According to The Daily Telegraph, the collection was formed by Saudi billionaire Nasser Al-Rashid who assembled an impressive collection of around 155 works with the help of Brian MacDermot, the founder of London dealership The Mathaf Gallery. It was described by Sotheby’s Middle East & India chairman Edward Gibbs as “one of the greatest collections of Orientalist paintings ever formed”.

At the auction on October 22, 36 of the lots sold (90%) with the highest price coming for a painting by Ottoman artist Osman Hamdi Bey (1842-1910). Koranic Instruction, a scene that featured a self-portrait of the painter set within the spectacular interior of the Green Mosque in Bursa, Turkey, sold at £3.9m against a £3m-5m estimate and followed the £5.7m for the artist’s Young Woman Reading at Bonhams in September, a result that raised the bar for any Orientalist painting.

Osman Hamdi Bey painting

‘Koranic Instruction’ by Osman Hamdi Bey – £3.9m at Sotheby’s.

One of the strongest competitions at Sotheby’s came for The Tribute by Ludwig Deutsch (1855-1935), one of the many works in the collection acquired directly from Mathaf.

The 2ft 4in x 3ft 3in (70cm x 1m) oil on panel from 1909 was one of the most ambitious and painstakingly detailed compositions in the Austrian artist’s oeuvre. Estimated at £1.5m-2.5m, it was pursued by a number of bidders and was knocked down at £3.6m to a private collector.

All seven works by Deutsch sold at the sale, adding a combined £9.5m including premium to the overall total.

Ludwig Deutsch art

‘The Tribute’ by Ludwig Deutsch – £3.6m at Sotheby’s.

A record was also set for German painter Gustav Bauernfeind (1848-1904) when Market in Jaffa sold at £3.1m (est: £2.5m-3.5m). It had been acquired from Mathaf which bid £320,00 to secure it at the sale of Coral Petroleum’s corporate collection at Sotheby's New York in May 1985.

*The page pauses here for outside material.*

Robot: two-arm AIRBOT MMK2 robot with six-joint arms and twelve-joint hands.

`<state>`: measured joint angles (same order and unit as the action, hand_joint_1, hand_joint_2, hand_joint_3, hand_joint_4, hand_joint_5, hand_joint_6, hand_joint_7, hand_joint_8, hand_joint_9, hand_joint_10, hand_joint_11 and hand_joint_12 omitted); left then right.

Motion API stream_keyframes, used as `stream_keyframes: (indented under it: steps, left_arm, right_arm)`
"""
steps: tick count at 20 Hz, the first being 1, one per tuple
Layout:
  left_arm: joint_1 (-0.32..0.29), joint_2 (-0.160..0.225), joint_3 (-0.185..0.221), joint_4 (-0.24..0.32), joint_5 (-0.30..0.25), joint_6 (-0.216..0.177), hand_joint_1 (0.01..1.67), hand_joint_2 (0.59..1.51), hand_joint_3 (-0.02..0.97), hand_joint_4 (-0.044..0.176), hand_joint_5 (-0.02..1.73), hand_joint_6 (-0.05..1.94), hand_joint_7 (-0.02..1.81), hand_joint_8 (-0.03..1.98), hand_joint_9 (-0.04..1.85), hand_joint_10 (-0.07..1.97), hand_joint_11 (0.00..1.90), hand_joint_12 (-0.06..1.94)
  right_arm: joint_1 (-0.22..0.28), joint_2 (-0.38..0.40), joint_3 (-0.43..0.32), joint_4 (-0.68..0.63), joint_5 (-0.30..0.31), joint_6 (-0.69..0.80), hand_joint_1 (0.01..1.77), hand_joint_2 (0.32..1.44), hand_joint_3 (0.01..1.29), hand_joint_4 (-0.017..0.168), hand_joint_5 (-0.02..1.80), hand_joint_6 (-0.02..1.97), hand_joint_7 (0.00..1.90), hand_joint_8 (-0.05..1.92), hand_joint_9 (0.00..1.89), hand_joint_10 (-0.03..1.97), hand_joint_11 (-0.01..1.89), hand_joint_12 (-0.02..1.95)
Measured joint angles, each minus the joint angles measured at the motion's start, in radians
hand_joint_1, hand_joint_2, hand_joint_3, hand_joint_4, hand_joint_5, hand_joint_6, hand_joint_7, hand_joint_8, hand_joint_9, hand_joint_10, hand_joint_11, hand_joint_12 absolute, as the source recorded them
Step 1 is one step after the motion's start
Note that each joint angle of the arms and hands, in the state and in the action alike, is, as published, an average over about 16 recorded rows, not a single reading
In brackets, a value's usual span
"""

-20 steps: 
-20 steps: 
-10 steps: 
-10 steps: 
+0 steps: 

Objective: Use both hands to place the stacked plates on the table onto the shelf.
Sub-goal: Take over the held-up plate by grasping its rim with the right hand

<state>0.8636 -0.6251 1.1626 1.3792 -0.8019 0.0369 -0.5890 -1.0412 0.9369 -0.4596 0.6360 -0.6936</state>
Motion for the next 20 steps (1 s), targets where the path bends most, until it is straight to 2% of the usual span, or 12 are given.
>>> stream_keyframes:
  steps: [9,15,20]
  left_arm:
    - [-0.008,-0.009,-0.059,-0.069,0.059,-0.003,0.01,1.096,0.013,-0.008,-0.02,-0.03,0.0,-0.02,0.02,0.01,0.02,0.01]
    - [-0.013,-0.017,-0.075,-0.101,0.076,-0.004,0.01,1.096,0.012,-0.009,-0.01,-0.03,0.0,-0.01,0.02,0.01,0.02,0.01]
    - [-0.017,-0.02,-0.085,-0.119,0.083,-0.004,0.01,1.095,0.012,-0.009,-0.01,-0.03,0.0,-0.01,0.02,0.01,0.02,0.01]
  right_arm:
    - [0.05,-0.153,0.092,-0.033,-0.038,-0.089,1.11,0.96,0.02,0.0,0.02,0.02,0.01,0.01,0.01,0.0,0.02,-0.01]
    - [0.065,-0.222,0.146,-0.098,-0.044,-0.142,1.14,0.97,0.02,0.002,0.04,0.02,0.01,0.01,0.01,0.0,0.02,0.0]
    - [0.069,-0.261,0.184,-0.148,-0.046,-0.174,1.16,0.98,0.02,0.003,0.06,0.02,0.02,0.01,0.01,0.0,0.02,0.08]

Arguably the most famous of all Orientalist painters, Jean-Léon Gérôme (1824-1904) was represented in the sale with five works. The top lot among them, Riders Crossing the Desert, sold below estimate when it was knocked down at £2.6m against predictions of £3m-5m. The sum was nevertheless a record for the French painter and sculptor.

Jean-Leon Gerome art

‘Riders Crossing the Desert’ by Jean-Léon Gérôme – £2.6m at Sotheby’s.

The Najd sale formed part of London’s Islamic Week that included an auction of the late dealer Oliver Hoare’s collection at Christie’s on October 25.